Project Contributers

Objective

  • MRI is more informative (because of multi-parametric images- T1, T2, PD) and safer modality for clinical diagnosis.
  • Ability to generate a CT image from the MRI data alone, provides many advantages. Hence MRI-CT conversion is a good idea.

Methodology

  • Used Cycle GAN and pix2pix GAN to synthesize CT scan given an input slice of MRI-T1. Both these models are called Conditional GANs because the generator produces an output conditioned on the input.
  • Cycle GAN is used whenever we have unpaired images from both modalities. The principle here is that there are 2 generators and 2 discriminators forming 2 GAN models, performing tasks from MRI to CT and CT to MRI respectively. Both these are trained synchronously using Cycle Consistency Loss, and Adversarial Loss.
  • Pix2pix GAN is used when paired data is available, which I have.

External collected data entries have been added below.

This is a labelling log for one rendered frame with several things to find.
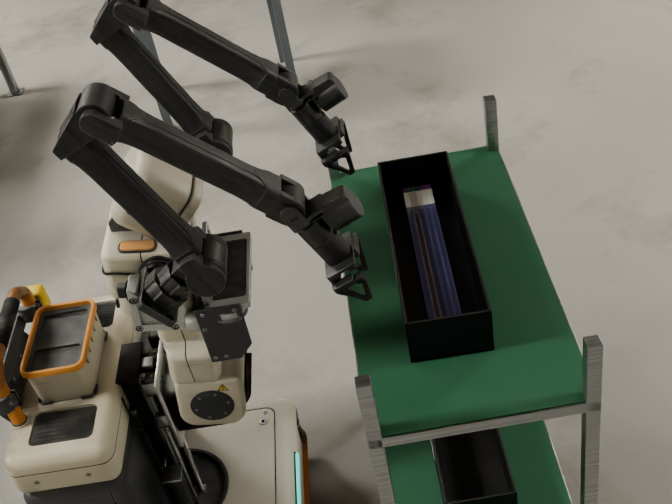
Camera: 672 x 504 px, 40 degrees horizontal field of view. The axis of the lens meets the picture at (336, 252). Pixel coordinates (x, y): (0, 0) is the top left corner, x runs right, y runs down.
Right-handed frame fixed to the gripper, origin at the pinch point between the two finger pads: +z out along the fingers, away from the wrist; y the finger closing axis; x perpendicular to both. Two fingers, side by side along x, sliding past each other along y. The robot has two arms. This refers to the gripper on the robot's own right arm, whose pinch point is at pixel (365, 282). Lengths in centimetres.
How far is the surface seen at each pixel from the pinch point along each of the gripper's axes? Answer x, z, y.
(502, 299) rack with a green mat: -17.3, 28.5, 7.4
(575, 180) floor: -29, 139, 169
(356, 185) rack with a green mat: 7, 16, 58
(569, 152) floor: -31, 140, 189
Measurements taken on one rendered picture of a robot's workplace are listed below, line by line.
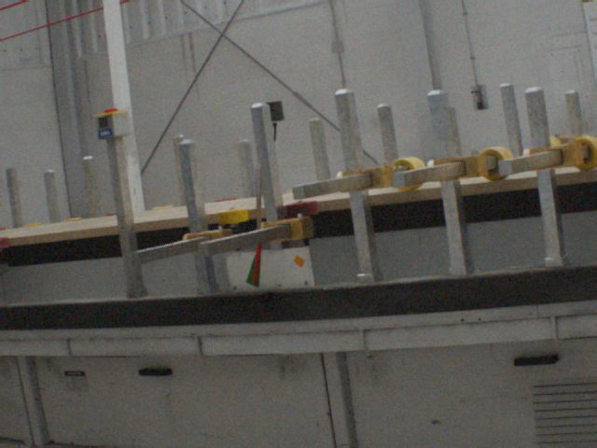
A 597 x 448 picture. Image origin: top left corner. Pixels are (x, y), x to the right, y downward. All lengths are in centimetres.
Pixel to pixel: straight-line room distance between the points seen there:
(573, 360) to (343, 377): 68
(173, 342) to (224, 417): 36
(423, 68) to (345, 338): 776
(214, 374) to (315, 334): 60
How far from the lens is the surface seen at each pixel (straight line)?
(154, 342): 346
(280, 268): 311
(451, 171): 276
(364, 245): 298
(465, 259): 286
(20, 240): 399
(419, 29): 1075
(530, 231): 301
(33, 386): 419
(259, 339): 323
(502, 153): 298
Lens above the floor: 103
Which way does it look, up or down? 3 degrees down
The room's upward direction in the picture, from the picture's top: 8 degrees counter-clockwise
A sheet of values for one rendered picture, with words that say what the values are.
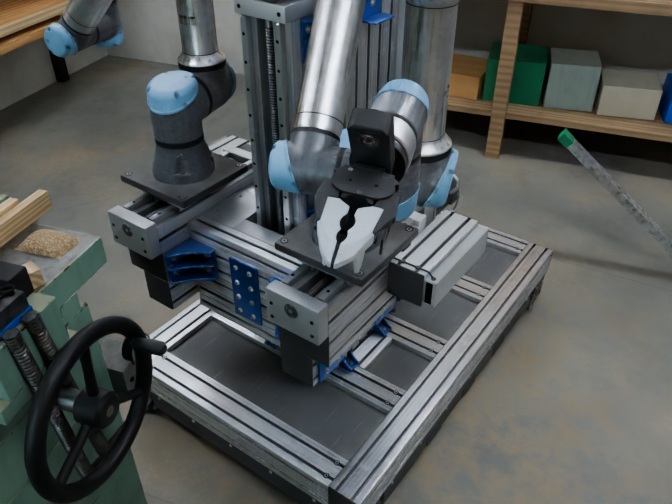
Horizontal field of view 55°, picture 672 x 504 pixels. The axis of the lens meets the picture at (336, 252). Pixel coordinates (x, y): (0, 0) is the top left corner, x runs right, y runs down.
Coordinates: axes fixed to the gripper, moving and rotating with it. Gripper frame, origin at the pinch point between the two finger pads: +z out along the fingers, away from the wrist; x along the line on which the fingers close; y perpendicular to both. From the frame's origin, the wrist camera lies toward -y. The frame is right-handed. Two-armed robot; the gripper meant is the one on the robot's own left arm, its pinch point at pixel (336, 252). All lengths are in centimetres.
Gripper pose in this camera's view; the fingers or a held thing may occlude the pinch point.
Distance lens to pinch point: 64.4
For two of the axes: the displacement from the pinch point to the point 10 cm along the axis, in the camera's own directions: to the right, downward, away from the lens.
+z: -2.8, 6.5, -7.1
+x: -9.6, -2.4, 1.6
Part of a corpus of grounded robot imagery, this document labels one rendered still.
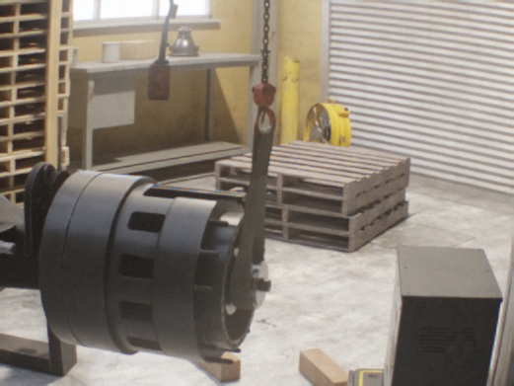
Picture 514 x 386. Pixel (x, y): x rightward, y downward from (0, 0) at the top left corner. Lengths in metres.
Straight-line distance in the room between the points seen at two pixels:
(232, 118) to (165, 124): 0.92
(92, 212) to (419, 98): 6.02
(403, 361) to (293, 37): 6.82
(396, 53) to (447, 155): 1.09
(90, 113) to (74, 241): 4.59
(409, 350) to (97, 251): 0.98
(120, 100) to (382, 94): 2.59
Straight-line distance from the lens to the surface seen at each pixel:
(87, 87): 7.09
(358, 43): 8.72
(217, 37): 9.01
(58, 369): 4.01
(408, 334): 2.70
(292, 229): 6.30
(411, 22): 8.37
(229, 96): 9.21
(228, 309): 2.65
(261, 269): 2.63
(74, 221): 2.59
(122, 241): 2.53
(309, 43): 9.15
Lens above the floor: 1.69
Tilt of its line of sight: 13 degrees down
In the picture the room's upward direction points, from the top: 2 degrees clockwise
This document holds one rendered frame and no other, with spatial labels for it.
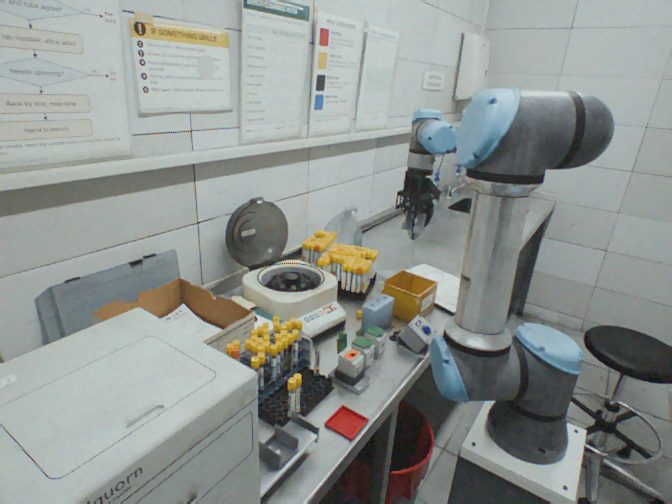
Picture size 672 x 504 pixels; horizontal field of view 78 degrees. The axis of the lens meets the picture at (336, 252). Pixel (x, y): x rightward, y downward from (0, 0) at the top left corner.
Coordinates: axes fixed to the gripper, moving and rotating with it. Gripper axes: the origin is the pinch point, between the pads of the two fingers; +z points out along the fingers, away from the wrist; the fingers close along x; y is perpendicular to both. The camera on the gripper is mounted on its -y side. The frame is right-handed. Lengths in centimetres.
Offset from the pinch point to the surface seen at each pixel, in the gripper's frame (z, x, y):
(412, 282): 18.7, -2.0, -7.0
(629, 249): 47, 50, -205
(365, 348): 19.5, 7.0, 33.0
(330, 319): 21.9, -10.2, 25.3
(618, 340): 48, 57, -76
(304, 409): 24, 7, 55
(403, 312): 22.8, 2.5, 5.7
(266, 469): 22, 13, 71
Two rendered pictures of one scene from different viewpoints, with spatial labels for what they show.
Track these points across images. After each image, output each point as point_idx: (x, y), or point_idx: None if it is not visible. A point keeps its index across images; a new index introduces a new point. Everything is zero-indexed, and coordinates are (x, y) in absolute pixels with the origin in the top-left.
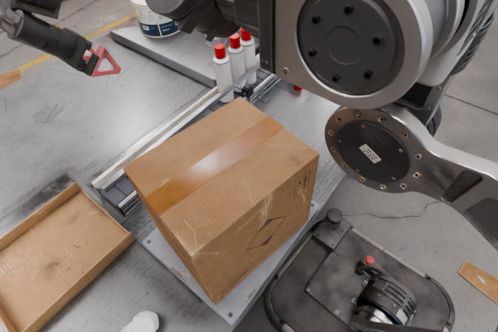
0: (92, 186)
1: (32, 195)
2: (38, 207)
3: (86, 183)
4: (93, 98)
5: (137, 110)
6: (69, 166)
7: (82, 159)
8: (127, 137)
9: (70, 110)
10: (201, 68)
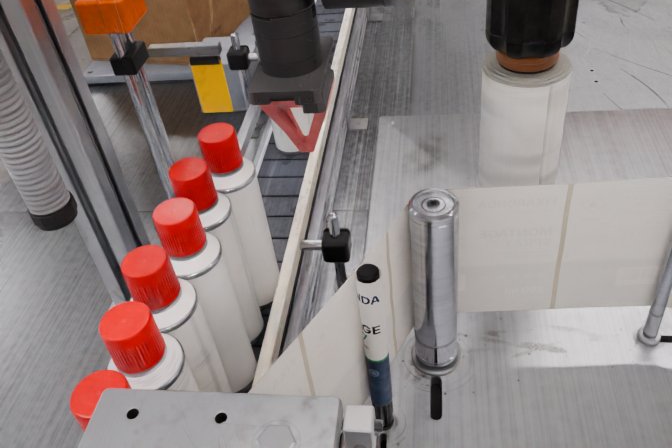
0: None
1: None
2: None
3: None
4: (598, 39)
5: (482, 58)
6: None
7: (455, 0)
8: (436, 33)
9: (597, 15)
10: (443, 123)
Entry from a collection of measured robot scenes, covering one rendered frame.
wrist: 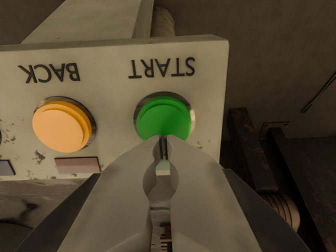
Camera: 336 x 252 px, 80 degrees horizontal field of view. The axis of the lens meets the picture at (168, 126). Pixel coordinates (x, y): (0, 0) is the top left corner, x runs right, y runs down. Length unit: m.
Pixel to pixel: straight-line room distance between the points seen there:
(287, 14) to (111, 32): 0.70
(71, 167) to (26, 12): 0.72
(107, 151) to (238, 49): 0.72
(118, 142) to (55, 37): 0.11
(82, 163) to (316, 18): 0.84
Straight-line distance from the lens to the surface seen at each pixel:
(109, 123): 0.16
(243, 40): 0.82
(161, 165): 0.17
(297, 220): 0.78
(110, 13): 0.25
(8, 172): 0.22
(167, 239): 2.45
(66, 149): 0.17
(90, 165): 0.18
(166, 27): 0.60
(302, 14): 0.87
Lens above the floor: 0.71
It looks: 43 degrees down
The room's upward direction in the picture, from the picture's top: 179 degrees clockwise

So here, only a single generator is used to synthesize CT scan images given MRI images, A combination of Adversarial Loss and Reconstruction Loss is used to train this model.

Conclusions

  • If paired images are available, pix2pix GAN is always going to give better results than Cycle GAN, because pix2pix GAN takes advantage of the correspondence between a pair of images in its use of the Reconstruction Loss (which is just a L1 norm between synthetic image and the ground truth image of the CT scan). This is also the reason it is called pix2pix GAN.
  • Synthetic images appear fake, because of slight distortions and loss of texture details, because of lack of paired MRI and CT data available, and because of unstable training process.
  • Adding a loss component from a pretrained VGG16 network to the generators is found to improve translated image quality.